Seguía sujetando su ropa bajo el brazo, así que se volvió y se la lanzó a Terry.

—No te vayas a ninguna parte con ella. Enseguida habré terminado.

Ahora que había llegado el momento e Ig sujetaba el manillar del carro preparándose para despegar vio unas cuantas caras de alarma entre los chicos que miraban. Algunos de los más mayores y de aspecto más sensato esbozaban una media sonrisa burlona pero sus ojos expresaban preocupación, conscientes por primera vez de que tal vez alguien debía poner fin a aquella situación antes de que las cosas llegaran demasiado lejos e Ig resultara herido. Se le ocurrió entonces que si no lo hacía ya, alguien podría poner alguna objeción.

—Nos vemos ahora —dijo, y antes de que nadie pudiera tratar de detenerle empujó el carro hacia delante y se encaramó a la parte trasera.

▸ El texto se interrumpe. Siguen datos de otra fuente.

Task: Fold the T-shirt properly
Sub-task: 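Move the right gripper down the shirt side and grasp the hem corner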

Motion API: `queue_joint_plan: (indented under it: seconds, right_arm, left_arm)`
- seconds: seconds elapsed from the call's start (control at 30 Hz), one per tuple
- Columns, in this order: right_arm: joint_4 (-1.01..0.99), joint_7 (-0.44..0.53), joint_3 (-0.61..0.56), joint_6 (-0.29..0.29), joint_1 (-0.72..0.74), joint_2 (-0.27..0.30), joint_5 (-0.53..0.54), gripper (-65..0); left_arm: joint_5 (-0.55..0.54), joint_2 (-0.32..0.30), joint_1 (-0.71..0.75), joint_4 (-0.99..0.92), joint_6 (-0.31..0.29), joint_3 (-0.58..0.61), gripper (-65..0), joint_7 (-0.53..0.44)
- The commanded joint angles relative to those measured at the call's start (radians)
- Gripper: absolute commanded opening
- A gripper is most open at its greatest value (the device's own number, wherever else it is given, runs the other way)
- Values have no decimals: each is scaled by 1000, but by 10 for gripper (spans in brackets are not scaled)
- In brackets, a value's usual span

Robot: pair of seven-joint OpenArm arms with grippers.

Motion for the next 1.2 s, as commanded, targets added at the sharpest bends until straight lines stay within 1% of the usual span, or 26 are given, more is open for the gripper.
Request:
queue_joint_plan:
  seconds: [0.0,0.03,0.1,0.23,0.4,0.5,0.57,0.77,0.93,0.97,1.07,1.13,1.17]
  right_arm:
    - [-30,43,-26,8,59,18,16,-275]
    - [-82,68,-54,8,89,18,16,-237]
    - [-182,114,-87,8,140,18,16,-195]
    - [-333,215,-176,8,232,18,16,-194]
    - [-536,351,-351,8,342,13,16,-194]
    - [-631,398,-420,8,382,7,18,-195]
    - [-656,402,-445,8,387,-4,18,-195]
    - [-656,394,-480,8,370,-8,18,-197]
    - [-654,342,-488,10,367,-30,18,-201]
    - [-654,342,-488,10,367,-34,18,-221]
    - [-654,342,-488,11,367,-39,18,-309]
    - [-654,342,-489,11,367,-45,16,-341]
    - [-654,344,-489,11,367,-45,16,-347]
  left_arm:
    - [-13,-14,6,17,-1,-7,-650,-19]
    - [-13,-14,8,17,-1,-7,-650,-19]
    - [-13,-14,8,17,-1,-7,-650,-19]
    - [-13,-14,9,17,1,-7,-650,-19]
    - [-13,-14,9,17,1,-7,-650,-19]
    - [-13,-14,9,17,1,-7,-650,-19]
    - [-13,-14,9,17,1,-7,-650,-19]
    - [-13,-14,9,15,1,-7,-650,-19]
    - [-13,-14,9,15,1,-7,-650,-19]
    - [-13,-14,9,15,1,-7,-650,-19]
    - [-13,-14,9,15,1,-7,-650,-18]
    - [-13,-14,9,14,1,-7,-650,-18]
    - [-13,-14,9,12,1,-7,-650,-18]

Era como un estudio de perspectiva, las dos tuberías descendiendo colina abajo y acercándose paulatinamente hasta un punto final, la bala y el cañón de la escopeta. Prácticamente desde el momento mismo en que se subió al carro tuvo la sensación de zambullirse en un silencio casi eufórico, donde tan sólo se oía el chirrido de las ruedas y el tamborileo y el chasquido metálico del armazón de acero. Vio pasar a gran velocidad el río Knowles con su superficie negra destellando al sol. Las ruedas giraban hacia la derecha y después a la izquierda, chocaban contra las tuberías y enseguida se enderezaban, tal y como Ig había imaginado.

Llegó un momento en que el carro iba demasiado deprisa para que él pudiera hacer otra cosa que sujetarse fuerte. No había posibilidad de parar, de bajarse. No había contado con que cogería velocidad tan rápido. El viento cortaba su piel desnuda y le quemaba, ardía en su descenso como un Ícaro en llamas. El carro chocó con algo, una piedra cuadrada, y el costado izquierdo se levantó del suelo. Era el final, iba a volcar a mucha velocidad, concretamente no sabía a cuánta, y su cuerpo desnudo saldría despedido sobre los barrotes del carro y la tierra lo lijaría hasta despellejarlo y rompería sus huesos en mil pedazos, igual que los huesos del pavo en la súbita explosión. Pero por fortuna la rueda delantera rozó la curva de la cañería e inmediatamente corrigió la trayectoria. El sonido de las ruedas girando más y más deprisa se había transformado en un silbido sin melodía, en un pitido lunático.